BEGIN Supplied material

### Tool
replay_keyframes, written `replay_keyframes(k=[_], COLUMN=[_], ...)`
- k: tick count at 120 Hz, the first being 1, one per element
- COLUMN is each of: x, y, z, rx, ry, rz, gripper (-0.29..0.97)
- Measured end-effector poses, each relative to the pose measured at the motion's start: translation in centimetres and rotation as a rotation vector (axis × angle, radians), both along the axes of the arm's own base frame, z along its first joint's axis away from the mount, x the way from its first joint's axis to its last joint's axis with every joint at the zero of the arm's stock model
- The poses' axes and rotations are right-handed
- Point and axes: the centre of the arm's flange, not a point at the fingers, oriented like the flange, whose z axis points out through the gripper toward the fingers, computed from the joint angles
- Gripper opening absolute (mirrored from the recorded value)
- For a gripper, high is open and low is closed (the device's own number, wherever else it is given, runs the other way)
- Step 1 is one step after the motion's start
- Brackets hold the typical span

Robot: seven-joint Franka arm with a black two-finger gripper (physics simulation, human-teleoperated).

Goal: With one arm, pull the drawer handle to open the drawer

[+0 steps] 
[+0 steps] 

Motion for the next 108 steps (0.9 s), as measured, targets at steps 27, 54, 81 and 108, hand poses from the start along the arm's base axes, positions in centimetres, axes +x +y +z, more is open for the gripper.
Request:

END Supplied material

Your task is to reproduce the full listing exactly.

> **Written reply**:
### Tool
replay_keyframes, written `replay_keyframes(k=[_], COLUMN=[_], ...)`
- k: tick count at 120 Hz, the first being 1, one per element
- COLUMN is each of: x, y, z, rx, ry, rz, gripper (-0.29..0.97)
- Measured end-effector poses, each relative to the pose measured at the motion's start: translation in centimetres and rotation as a rotation vector (axis × angle, radians), both along the axes of the arm's own base frame, z along its first joint's axis away from the mount, x the way from its first joint's axis to its last joint's axis with every joint at the zero of the arm's stock model
- The poses' axes and rotations are right-handed
- Point and axes: the centre of the arm's flange, not a point at the fingers, oriented like the flange, whose z axis points out through the gripper toward the fingers, computed from the joint angles
- Gripper opening absolute (mirrored from the recorded value)
- For a gripper, high is open and low is closed (the device's own number, wherever else it is given, runs the other way)
- Step 1 is one step after the motion's start
- Brackets hold the typical span

Robot: seven-joint Franka arm with a black two-finger gripper (physics simulation, human-teleoperated).

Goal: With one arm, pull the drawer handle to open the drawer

[+0 steps] 
[+0 steps] 

Motion for the next 108 steps (0.9 s), as measured, targets at steps 27, 54, 81 and 108, hand poses from the start along the arm's base axes, positions in centimetres, axes +x +y +z, more is open for the gripper.
Request:

No more output is expected here.